Young swimmers should take precautions during beach season.
Spring Break has arrived for many schools, and Summer Vacation will come soon. During the warm months, millions of young adults swarm the beaches of America without adult supervision.
Yet many beach goers are oblivious to potential dangers. What may start as fun day at the beach can quickly escalate into a dangerous situation.
According to Robert Garcia, who spent 11 years as an Ocean Guard in Long Beach, the most common accidents occur when people drift too far on inflatable objects.
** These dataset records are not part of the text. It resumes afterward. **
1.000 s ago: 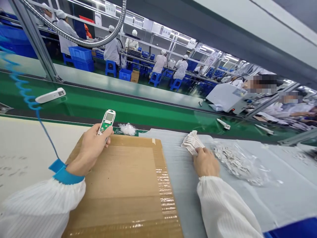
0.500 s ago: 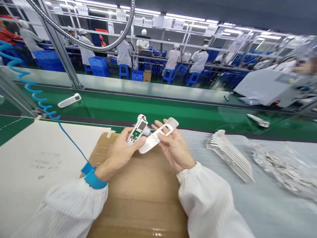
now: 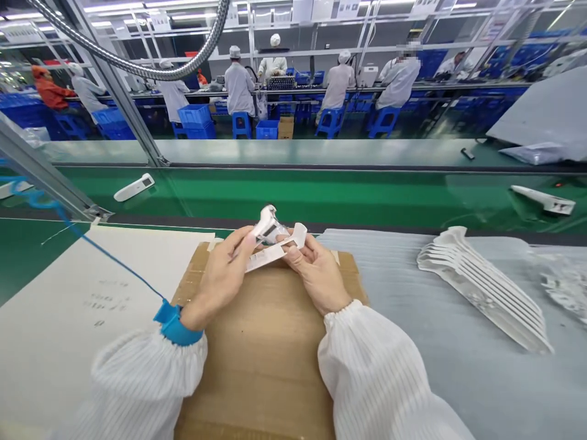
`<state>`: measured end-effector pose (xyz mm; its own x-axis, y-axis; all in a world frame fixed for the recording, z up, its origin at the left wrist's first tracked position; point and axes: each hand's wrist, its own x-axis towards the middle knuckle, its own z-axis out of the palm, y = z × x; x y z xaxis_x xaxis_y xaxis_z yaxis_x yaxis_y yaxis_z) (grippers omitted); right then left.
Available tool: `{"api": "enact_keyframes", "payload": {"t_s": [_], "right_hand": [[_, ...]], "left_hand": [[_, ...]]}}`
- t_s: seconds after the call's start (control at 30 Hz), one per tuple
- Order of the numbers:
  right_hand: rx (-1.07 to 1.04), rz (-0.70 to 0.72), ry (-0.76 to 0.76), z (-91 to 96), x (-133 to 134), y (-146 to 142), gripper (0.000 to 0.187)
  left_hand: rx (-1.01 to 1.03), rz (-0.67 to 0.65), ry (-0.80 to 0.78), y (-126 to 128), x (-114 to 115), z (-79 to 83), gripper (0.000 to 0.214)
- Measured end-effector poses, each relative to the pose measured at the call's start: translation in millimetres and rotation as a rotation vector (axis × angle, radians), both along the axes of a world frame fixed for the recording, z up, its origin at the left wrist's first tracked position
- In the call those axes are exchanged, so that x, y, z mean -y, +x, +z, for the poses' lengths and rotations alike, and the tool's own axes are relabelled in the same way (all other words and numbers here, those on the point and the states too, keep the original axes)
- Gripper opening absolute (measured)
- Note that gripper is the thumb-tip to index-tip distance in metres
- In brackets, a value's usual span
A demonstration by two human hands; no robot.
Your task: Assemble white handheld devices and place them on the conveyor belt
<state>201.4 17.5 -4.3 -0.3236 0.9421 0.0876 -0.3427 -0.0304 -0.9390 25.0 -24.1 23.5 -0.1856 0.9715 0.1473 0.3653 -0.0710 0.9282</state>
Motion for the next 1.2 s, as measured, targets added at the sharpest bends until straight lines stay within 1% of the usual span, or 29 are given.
{"api": "enact_keyframes", "payload": {"t_s": [0.07, 0.13, 0.23, 0.3, 0.33, 0.4, 0.5, 0.57, 0.63, 0.7, 0.73, 0.8, 0.9, 0.97, 1.0, 1.03, 1.1, 1.17, 1.2], "right_hand": [[0.015, -0.023, 0.013, 0.4, 0.7, -1.0, 0.045], [0.037, -0.044, 0.031, 0.7, 1.5, -1.5, 0.047], [0.073, -0.103, 0.048, 1.4, 2.4, -2.4, 0.048], [0.053, -0.122, 0.029, 3.7, 3.2, -4.4, 0.049], [0.019, -0.121, -0.004, 5.9, 3.8, -5.8, 0.049], [-0.091, -0.124, -0.125, 11.7, 5.5, -8.5, 0.051], [-0.244, -0.123, -0.328, 19.3, 7.6, -9.2, 0.054], [-0.297, -0.111, -0.411, 20.0, 7.8, -6.5, 0.045], [-0.328, -0.115, -0.471, 17.8, 7.0, -2.5, 0.039], [-0.356, -0.132, -0.498, 16.2, 5.7, 1.3, 0.037], [-0.365, -0.129, -0.491, 16.5, 5.2, 2.7, 0.038], [-0.358, -0.078, -0.457, 20.0, 5.1, 3.7, 0.036], [-0.314, 0.05, -0.381, 27.8, 8.1, 0.0, 0.029], [-0.297, 0.118, -0.311, 29.6, 12.2, -6.0, 0.026], [-0.294, 0.141, -0.276, 28.7, 14.6, -9.8, 0.026], [-0.29, 0.157, -0.251, 26.7, 17.1, -13.9, 0.027], [-0.286, 0.154, -0.237, 21.2, 21.6, -22.0, 0.027], [-0.284, 0.115, -0.269, 16.4, 25.0, -28.2, 0.024], [-0.285, 0.09, -0.287, 15.1, 26.1, -30.1, 0.022]], "left_hand": [[-0.043, -0.066, 0.043, 2.8, 2.8, -0.1, 0.036], [-0.064, -0.112, 0.051, 6.3, 5.5, -0.3, 0.033], [-0.082, -0.131, 0.048, 12.4, 8.1, -0.7, 0.032], [-0.148, -0.149, 0.093, 17.1, 9.0, -0.8, 0.033], [-0.208, -0.16, 0.116, 19.7, 9.3, -0.6, 0.036], [-0.377, -0.213, 0.113, 24.7, 10.2, 0.1, 0.042], [-0.625, -0.332, -0.015, 31.0, 12.0, 1.1, 0.053], [-0.723, -0.416, -0.046, 34.6, 13.6, 0.8, 0.054], [-0.787, -0.477, 0.0, 38.1, 15.3, -0.4, 0.054], [-0.834, -0.502, 0.063, 40.8, 16.7, -1.4, 0.055], [-0.849, -0.488, 0.076, 41.1, 17.0, -1.4, 0.055], [-0.852, -0.42, 0.055, 38.8, 16.7, -0.2, 0.053], [-0.769, -0.234, 0.033, 29.2, 15.1, 3.6, 0.046], [-0.659, -0.082, 0.118, 23.2, 14.4, 5.8, 0.044], [-0.606, -0.029, 0.179, 21.5, 14.4, 6.3, 0.046], [-0.57, -0.004, 0.233, 21.0, 14.5, 6.3, 0.049], [-0.558, -0.021, 0.291, 23.1, 14.7, 4.4, 0.047], [-0.611, -0.068, 0.314, 28.2, 14.4, 0.3, 0.04], [-0.643, -0.069, 0.333, 31.2, 13.9, -2.2, 0.04]]}}
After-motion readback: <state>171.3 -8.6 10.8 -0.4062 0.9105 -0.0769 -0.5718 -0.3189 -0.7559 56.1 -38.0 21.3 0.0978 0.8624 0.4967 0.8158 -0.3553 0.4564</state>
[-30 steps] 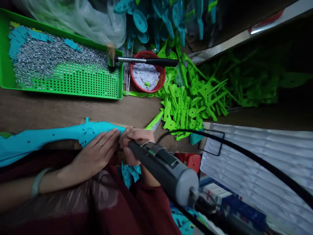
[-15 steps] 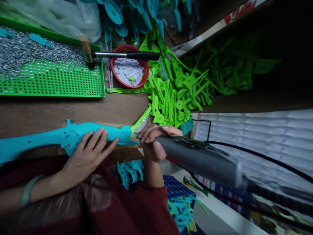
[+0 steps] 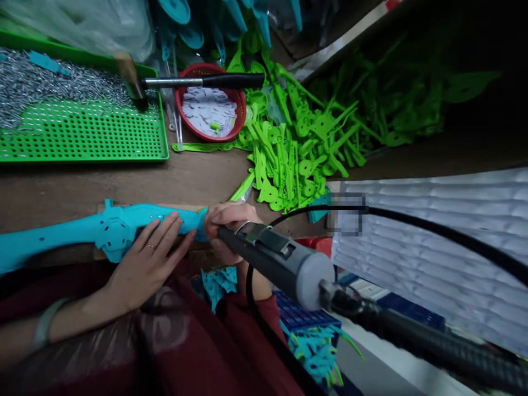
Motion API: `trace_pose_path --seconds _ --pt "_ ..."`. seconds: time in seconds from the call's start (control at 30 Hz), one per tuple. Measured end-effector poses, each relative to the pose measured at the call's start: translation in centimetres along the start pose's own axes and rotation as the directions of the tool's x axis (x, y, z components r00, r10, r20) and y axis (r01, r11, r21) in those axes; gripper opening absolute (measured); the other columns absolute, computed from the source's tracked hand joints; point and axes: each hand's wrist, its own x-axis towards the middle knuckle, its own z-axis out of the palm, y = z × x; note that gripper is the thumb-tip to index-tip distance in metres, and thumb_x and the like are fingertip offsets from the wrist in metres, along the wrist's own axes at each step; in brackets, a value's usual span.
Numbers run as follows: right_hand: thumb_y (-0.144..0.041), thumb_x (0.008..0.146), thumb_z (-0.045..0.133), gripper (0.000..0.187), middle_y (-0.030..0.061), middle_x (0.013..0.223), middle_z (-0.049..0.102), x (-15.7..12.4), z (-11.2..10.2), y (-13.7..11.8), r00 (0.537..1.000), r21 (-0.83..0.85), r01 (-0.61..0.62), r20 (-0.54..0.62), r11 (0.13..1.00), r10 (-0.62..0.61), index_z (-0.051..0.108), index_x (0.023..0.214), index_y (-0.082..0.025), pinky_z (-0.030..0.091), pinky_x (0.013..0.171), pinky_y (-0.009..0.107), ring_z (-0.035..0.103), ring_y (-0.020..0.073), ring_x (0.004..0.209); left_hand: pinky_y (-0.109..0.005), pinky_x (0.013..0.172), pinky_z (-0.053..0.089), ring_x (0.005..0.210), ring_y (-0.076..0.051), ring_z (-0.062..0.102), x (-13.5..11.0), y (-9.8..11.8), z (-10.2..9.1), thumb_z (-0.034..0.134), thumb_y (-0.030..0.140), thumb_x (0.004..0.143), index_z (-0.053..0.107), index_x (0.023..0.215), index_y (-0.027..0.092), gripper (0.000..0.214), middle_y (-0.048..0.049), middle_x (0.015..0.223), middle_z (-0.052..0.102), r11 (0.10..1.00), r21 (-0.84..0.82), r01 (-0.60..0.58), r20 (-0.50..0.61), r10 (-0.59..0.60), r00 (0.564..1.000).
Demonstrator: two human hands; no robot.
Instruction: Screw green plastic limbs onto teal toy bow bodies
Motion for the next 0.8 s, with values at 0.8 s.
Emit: trace_pose_path --seconds 0.8 --pt "-0.021 0.075 0.062 0.033 -0.008 0.052 0.05 -4.7 -0.1 -3.1 0.983 0.001 -0.011 -0.182 1.0 0.011 0.06 0.108 -0.02 0.045 0.036 0.019 0.048 0.0085 0.037 -0.047 0.101 0.049 0.128 -0.034 0.056 2.4 0.0 2.8 0.049 0.012 0.097 0.056 0.129 0.004 0.034 -0.0232 0.137 0.057 0.995 0.082 -0.052 -0.214 0.069 0.974"
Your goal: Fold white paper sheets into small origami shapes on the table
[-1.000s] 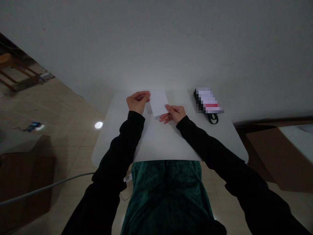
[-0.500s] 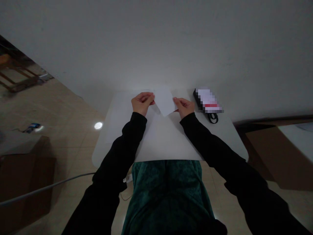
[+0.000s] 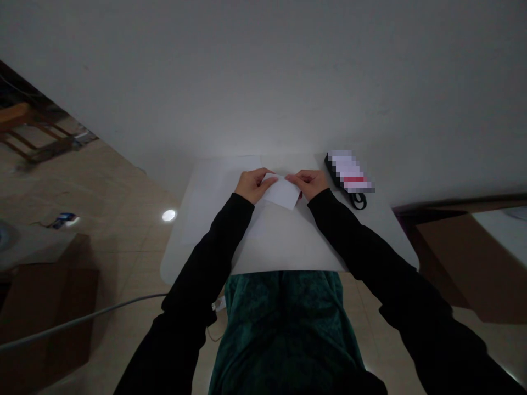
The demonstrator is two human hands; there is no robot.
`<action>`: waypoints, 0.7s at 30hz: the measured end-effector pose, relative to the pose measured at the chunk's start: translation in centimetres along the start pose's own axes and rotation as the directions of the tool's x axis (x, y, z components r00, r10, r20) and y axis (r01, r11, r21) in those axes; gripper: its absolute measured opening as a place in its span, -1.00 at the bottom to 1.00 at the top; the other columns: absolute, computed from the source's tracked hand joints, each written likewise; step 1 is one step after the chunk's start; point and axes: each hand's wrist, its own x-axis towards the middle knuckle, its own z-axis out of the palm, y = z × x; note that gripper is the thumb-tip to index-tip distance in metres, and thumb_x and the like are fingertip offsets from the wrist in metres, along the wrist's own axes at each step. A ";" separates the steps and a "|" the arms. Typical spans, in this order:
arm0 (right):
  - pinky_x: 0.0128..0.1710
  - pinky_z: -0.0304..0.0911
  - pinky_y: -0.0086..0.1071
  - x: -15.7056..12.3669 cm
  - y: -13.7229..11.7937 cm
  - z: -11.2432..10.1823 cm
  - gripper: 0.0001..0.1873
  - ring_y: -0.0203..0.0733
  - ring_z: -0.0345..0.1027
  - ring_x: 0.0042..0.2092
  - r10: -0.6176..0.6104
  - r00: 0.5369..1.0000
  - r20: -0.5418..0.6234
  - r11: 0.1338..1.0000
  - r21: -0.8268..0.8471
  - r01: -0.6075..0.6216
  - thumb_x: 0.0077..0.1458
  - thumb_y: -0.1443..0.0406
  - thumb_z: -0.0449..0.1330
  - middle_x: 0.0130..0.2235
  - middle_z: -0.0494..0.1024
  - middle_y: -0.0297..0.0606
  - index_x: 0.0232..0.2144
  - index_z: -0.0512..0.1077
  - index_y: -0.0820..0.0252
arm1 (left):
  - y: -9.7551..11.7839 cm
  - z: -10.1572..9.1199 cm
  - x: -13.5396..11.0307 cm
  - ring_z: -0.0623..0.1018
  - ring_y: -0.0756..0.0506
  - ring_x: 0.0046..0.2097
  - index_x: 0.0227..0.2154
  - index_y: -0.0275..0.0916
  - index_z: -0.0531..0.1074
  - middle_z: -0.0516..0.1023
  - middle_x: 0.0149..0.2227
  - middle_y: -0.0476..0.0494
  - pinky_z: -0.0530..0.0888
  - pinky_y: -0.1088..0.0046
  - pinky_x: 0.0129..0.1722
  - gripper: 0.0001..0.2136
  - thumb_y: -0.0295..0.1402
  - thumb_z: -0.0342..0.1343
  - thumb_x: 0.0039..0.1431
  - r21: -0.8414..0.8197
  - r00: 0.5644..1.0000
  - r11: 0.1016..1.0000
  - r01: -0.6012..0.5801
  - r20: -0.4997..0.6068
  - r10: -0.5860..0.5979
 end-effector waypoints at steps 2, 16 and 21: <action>-0.72 0.11 -0.43 0.0 0.2 0.0 -0.64 -0.36 0.17 -0.70 0.037 0.999 0.014 0.999 0.035 -0.037 -0.16 0.00 0.34 -0.68 0.43 -0.41 -0.62 0.48 0.17 | -0.1 0.0 0.1 0.45 0.00 -0.49 -0.42 -0.22 0.57 0.51 -0.53 -0.03 0.35 0.50 -0.49 -0.72 -0.09 0.17 0.09 0.041 0.997 0.999 0.006 -0.074 -0.003; -0.48 0.20 -0.41 0.7 0.0 -0.6 -0.88 -0.31 0.32 -0.52 0.043 0.999 -0.029 0.999 0.001 -0.043 -0.14 0.27 0.31 -0.59 0.53 -0.36 -0.61 0.54 0.19 | -0.2 -1.5 0.1 0.52 0.01 -0.57 -0.30 -0.24 0.57 0.61 -0.49 -0.11 0.46 0.55 -0.62 -0.73 -0.29 0.32 -0.13 -0.152 0.958 0.959 0.240 0.197 -0.208; -0.49 0.19 -0.40 0.9 0.8 -0.9 -0.86 -0.31 0.31 -0.53 0.083 0.996 -0.023 0.996 0.028 -0.082 -0.16 0.22 0.33 -0.58 0.53 -0.35 -0.59 0.55 0.19 | 0.7 -1.7 -0.1 0.57 -0.03 -0.55 -0.43 -0.25 0.59 0.59 -0.51 -0.16 0.46 0.56 -0.65 -0.86 -0.31 0.26 -0.07 -0.184 0.917 0.948 0.261 0.353 -0.183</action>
“Sometimes the wind blows them away, the object pops, or they’re wrestling their friend and they lose those items,” said Garcia. When people have boogie boards or tubes, they incorrectly think they will be safe in deep waters.
“However, there are many other factors that may push people into deep waters,” stated Garcia, including wind or currents. Garcia also cited peer pressure as a common cause of drownings. When teenagers go to the beach together, he said, “there might be one strong swimmer that others may try to follow” into dangerous situations.
According to the National Oceanic and Atmospheric Administration (NOAA), about 4,000 people drown each year. Around half of those deaths occur in open bodies of water. Garcia says that drownings can be prevented if swimmers are aware of the beach conditions, such as the direction of the wind or tide. Additionally, swimmers should try to stay near a lifeguard as a precaution.
When asked if teenagers should go to the beach without adult supervision, Garcia replied, “Sure, it’s probably more fun that way.” However, Garcia cautions that people should only venture into waters they are comfortable swimming back from and that swimmers in danger should try not to panic.